Male nurse career advice


What do you guys think? I have been a hospice volunteer for three years, and I love it. I do; however, understand that my role as a volunteer is a world away from that of a nurse. Working with hospital admin scares me. I've been fired from a lot of jobs because I'm not a conformist, some people don't understand, don't want to hear my opinions, don't feel comfortable seeing someone who is different, offbeat, whatever, I stick out so I get quietly let go, especially if its a very institutional culture. I have an architecture degree and some of that experience, been a bicycle mechanic, a caterer, and many other jobs. I live in SF and went back to school for nursing for the challenge and because I want a real profession I can get excited about (not like catering).
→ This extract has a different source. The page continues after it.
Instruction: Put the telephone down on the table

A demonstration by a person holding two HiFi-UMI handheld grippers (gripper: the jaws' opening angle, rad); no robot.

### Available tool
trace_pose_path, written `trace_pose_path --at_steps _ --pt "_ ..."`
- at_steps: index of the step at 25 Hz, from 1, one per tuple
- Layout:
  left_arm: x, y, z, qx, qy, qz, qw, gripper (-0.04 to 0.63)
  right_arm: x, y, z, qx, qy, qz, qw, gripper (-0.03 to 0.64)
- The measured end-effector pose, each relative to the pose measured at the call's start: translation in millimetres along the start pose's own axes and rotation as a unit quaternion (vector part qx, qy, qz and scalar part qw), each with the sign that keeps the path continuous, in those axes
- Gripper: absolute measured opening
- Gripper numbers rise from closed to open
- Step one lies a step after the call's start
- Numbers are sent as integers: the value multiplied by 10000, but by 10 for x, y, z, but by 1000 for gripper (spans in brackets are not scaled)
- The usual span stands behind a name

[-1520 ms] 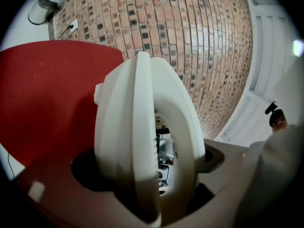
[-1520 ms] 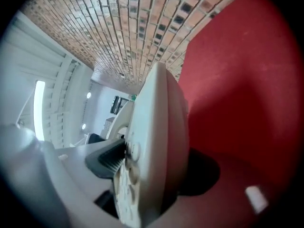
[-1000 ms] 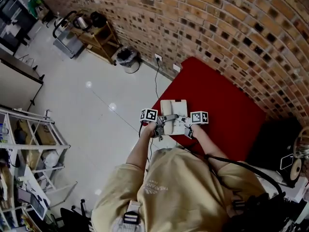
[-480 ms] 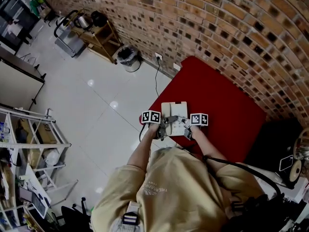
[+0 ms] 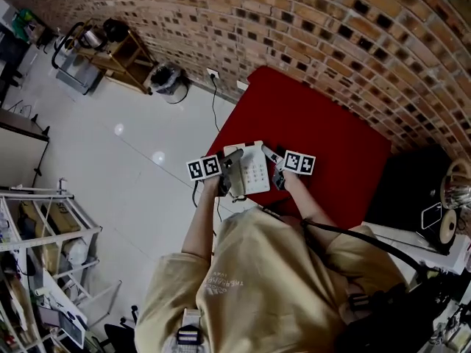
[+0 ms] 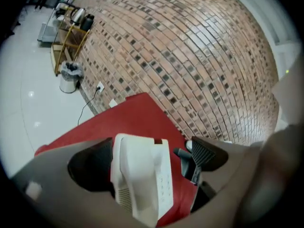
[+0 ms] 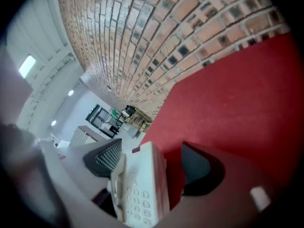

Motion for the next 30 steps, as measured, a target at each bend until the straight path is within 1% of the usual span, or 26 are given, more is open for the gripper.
trace_pose_path --at_steps 2,4,7,9,12,14,16,18,19,21,22,24,26,30 --pt "-177 -86 227 83 267 245 9993 520 -165 -185 -115 -5 -367 217 9991 385" --pt "-330 -152 496 191 530 476 9973 520 -345 -417 -268 54 -808 515 9954 393" --pt "-449 -184 845 253 867 663 9937 520 -644 -815 -515 76 -1504 1165 9817 394" --pt "-490 -150 1077 315 1184 705 9900 520 -833 -1118 -673 103 -1972 1687 9657 396" --pt "-534 -73 1465 437 1762 829 9799 520 -1063 -1597 -888 290 -2679 2481 9305 397" --pt "-544 -64 1731 384 2173 1015 9701 520 -1180 -1870 -1001 452 -3050 2826 9083 399" --pt "-537 -51 2040 352 2709 1170 9548 520 -1257 -2178 -1070 796 -3306 3113 8874 397" --pt "-522 -16 2355 396 3231 1312 9364 520 -1292 -2528 -1095 1300 -3447 3409 8649 397" --pt "-512 6 2492 435 3413 1392 9286 520 -1294 -2699 -1089 1584 -3469 3551 8535 397" --pt "-492 59 2712 522 3632 1537 9175 520 -1271 -3009 -1057 2133 -3406 3804 8330 397" --pt "-487 86 2803 552 3713 1598 9130 520 -1254 -3141 -1043 2349 -3335 3903 8254 395" --pt "-480 143 2971 600 3865 1691 9046 520 -1214 -3365 -1029 2663 -3165 4034 8162 382" --pt "-469 204 3132 701 3943 1744 8995 520 -1170 -3553 -1021 2905 -3019 4106 8099 380" --pt "-423 341 3376 954 3868 1716 9010 520 -1132 -3843 -988 3269 -2919 4173 7961 376"
Point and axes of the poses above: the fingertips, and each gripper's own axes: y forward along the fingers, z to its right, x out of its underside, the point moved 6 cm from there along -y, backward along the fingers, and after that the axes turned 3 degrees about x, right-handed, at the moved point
I went back and did my pre req courses and other courses for a total of 64 units with a 3.8 gpa. I was planning on applying to a master's program for nursing.

Enter my parents who are both dentists. When they saw my interest in the health professions, and noticed how well I did in two years of school full time plus work, they have extolled the virtues of dentistry, and have gone as far as to offer to pay for dental school if I do the extra school and have what it takes to get accepted. This is a challenge and opportunity. I have started shadowing dentists, and I agree its an awesome field, but also with the added work of running a practice.

I can't seem to shadow a nurse the same way, unfortunately. What do you guys think? I value the opinions of others in the field and I do realize they are just that and we are all different. I value you especially for your experience in the profession and the perspective you might be able to help me with. Either way I am caring for people, but as a nurse I get to do it in a different way and be able to move around easily. As a dentist I can work for myself, but I am tied to a practice. Unfortunately I fid both professions immensely challenging and interesting.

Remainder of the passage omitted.